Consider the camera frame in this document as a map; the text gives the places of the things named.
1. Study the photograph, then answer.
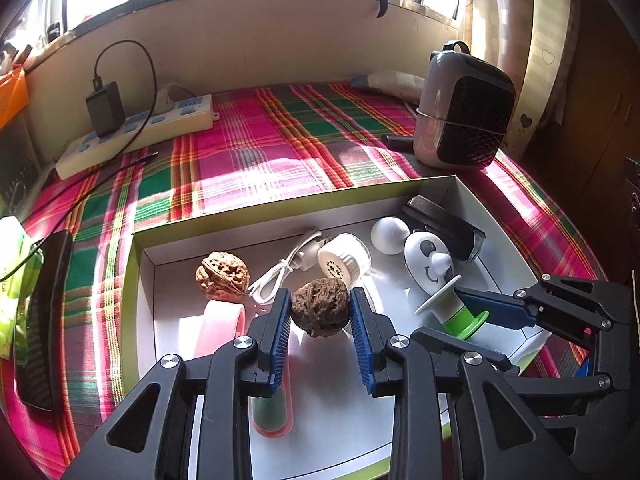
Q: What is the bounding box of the black bike light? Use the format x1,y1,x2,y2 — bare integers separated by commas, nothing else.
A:
400,195,487,265

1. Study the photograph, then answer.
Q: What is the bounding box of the plaid bed sheet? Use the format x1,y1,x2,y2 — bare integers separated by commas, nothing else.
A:
0,82,608,480

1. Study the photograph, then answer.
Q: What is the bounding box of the white round perforated cap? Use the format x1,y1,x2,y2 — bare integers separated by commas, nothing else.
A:
317,233,372,281

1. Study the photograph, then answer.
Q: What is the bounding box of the black window hook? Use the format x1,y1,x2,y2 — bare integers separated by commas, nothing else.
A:
374,0,411,18

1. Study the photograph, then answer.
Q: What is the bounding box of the orange box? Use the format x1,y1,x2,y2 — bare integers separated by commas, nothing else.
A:
0,67,30,131

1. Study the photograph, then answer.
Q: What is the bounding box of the green white cardboard box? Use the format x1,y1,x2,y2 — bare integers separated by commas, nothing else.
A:
131,175,553,480

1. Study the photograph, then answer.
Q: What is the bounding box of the black charger cable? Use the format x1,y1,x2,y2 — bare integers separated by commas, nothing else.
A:
0,40,160,281

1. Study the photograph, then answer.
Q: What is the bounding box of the black charger adapter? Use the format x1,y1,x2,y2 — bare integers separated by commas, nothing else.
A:
85,80,127,138

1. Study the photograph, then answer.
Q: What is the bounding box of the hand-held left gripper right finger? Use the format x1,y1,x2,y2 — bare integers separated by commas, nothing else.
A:
348,287,583,480

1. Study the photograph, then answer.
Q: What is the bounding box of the dark brown walnut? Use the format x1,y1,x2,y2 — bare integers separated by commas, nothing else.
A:
291,277,350,339

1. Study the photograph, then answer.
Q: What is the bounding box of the white power plug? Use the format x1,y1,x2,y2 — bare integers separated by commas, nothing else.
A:
152,82,198,113

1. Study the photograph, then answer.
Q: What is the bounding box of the grey white packet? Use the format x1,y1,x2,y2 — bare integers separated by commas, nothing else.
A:
350,71,426,100

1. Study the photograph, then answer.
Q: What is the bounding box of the clear plastic bag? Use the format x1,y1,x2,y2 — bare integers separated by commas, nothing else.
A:
0,215,46,361

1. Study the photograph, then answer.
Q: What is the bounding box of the white panda face toy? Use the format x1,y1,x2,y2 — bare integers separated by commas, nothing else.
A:
404,230,453,293

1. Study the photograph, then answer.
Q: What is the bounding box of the white usb cable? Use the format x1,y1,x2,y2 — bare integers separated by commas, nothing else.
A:
248,230,323,306

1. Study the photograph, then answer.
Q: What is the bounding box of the black smartphone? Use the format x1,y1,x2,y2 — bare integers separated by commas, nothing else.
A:
12,230,75,412

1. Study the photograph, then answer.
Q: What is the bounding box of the green spool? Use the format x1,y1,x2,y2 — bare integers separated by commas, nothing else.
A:
414,275,491,341

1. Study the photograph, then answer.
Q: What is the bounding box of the white mushroom-shaped knob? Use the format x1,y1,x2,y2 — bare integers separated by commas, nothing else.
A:
370,216,411,256

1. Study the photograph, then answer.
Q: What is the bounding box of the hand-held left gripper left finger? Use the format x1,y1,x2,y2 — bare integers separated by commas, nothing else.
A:
60,287,293,480

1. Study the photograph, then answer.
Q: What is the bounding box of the grey black mini fan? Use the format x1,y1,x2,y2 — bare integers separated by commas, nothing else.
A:
412,40,517,171

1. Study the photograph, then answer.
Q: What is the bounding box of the pink green clip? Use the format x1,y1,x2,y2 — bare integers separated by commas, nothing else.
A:
251,380,293,438

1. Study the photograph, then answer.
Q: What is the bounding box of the light brown walnut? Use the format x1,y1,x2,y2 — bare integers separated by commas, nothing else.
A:
195,251,251,304

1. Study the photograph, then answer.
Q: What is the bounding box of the white power strip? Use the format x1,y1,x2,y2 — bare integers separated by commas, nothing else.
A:
55,94,221,181

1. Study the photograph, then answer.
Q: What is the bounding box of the heart print curtain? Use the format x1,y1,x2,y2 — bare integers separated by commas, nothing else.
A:
470,0,586,156

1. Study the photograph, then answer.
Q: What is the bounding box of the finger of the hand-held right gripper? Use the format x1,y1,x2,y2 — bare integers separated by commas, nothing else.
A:
410,326,613,418
456,274,632,353

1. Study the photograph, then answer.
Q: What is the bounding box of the black cylinder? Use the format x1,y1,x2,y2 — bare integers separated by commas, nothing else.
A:
381,133,416,152

### [DIRECTIONS]
Transcribe all the entries precisely. Do not include any picture.

### [SOLUTION TO THE PROBLEM]
Consider the camera frame in this document as a map; the text gives the places of the things named.
1. Study the photograph, then answer.
Q: What is the bounding box of the black bike light? Use the format x1,y1,x2,y2 — bare integers separated by commas, nothing else.
A:
400,195,487,265

1. Study the photograph, then answer.
Q: What is the bounding box of the plaid bed sheet? Use the format x1,y1,x2,y2 — bare integers separated by commas, nothing else.
A:
0,82,608,480

1. Study the photograph, then answer.
Q: What is the bounding box of the white round perforated cap? Use the format x1,y1,x2,y2 — bare integers separated by commas, nothing else.
A:
317,233,372,281

1. Study the photograph, then answer.
Q: What is the bounding box of the black window hook? Use the format x1,y1,x2,y2 — bare integers separated by commas, nothing else.
A:
374,0,411,18

1. Study the photograph, then answer.
Q: What is the bounding box of the orange box? Use the format x1,y1,x2,y2 — bare integers separated by commas, nothing else.
A:
0,67,30,131

1. Study the photograph, then answer.
Q: What is the bounding box of the green white cardboard box? Use the format x1,y1,x2,y2 — bare integers separated by commas, nothing else.
A:
131,175,553,480

1. Study the photograph, then answer.
Q: What is the bounding box of the black charger cable? Use the format x1,y1,x2,y2 — bare integers separated by commas, nothing else.
A:
0,40,160,281

1. Study the photograph, then answer.
Q: What is the bounding box of the black charger adapter? Use the format x1,y1,x2,y2 — bare integers separated by commas, nothing else.
A:
85,80,127,138

1. Study the photograph, then answer.
Q: What is the bounding box of the hand-held left gripper right finger? Use the format x1,y1,x2,y2 — bare integers separated by commas, nothing else.
A:
348,287,583,480

1. Study the photograph, then answer.
Q: What is the bounding box of the dark brown walnut? Use the format x1,y1,x2,y2 — bare integers separated by commas, nothing else.
A:
291,277,350,339

1. Study the photograph, then answer.
Q: What is the bounding box of the white power plug? Use the format x1,y1,x2,y2 — bare integers separated by commas, nothing else.
A:
152,82,198,113

1. Study the photograph, then answer.
Q: What is the bounding box of the grey white packet? Use the format x1,y1,x2,y2 — bare integers separated by commas, nothing else.
A:
350,71,426,100

1. Study the photograph, then answer.
Q: What is the bounding box of the clear plastic bag? Use the format x1,y1,x2,y2 — bare integers separated by commas, nothing else.
A:
0,215,46,361

1. Study the photograph, then answer.
Q: What is the bounding box of the white panda face toy? Use the format x1,y1,x2,y2 — bare integers separated by commas, nothing else.
A:
404,230,453,293

1. Study the photograph, then answer.
Q: What is the bounding box of the white usb cable? Use the format x1,y1,x2,y2 — bare integers separated by commas, nothing else.
A:
248,230,323,306

1. Study the photograph, then answer.
Q: What is the bounding box of the black smartphone? Use the format x1,y1,x2,y2 — bare integers separated by commas, nothing else.
A:
12,230,75,412

1. Study the photograph, then answer.
Q: What is the bounding box of the green spool? Use the format x1,y1,x2,y2 — bare integers separated by commas, nothing else.
A:
414,275,491,341

1. Study the photograph, then answer.
Q: What is the bounding box of the white mushroom-shaped knob? Use the format x1,y1,x2,y2 — bare integers separated by commas, nothing else.
A:
370,216,411,256

1. Study the photograph, then answer.
Q: What is the bounding box of the hand-held left gripper left finger? Use the format x1,y1,x2,y2 — bare integers separated by commas, nothing else.
A:
60,287,293,480

1. Study the photograph, then answer.
Q: What is the bounding box of the grey black mini fan? Use the format x1,y1,x2,y2 — bare integers separated by commas, nothing else.
A:
412,40,517,171

1. Study the photograph, then answer.
Q: What is the bounding box of the pink green clip? Use the format x1,y1,x2,y2 — bare integers separated by commas, nothing else.
A:
251,380,293,438

1. Study the photograph, then answer.
Q: What is the bounding box of the light brown walnut? Use the format x1,y1,x2,y2 — bare integers separated by commas, nothing else.
A:
195,251,251,304

1. Study the photograph, then answer.
Q: What is the bounding box of the white power strip? Use the format x1,y1,x2,y2 — bare integers separated by commas, nothing else.
A:
55,94,221,181

1. Study the photograph, then answer.
Q: What is the bounding box of the heart print curtain? Use the format x1,y1,x2,y2 — bare integers separated by commas, nothing else.
A:
470,0,586,156

1. Study the photograph, then answer.
Q: What is the bounding box of the finger of the hand-held right gripper? Use the format x1,y1,x2,y2 — bare integers separated by commas, nothing else.
A:
410,326,613,418
456,274,632,353

1. Study the photograph, then answer.
Q: What is the bounding box of the black cylinder? Use the format x1,y1,x2,y2 — bare integers separated by commas, nothing else.
A:
381,133,416,152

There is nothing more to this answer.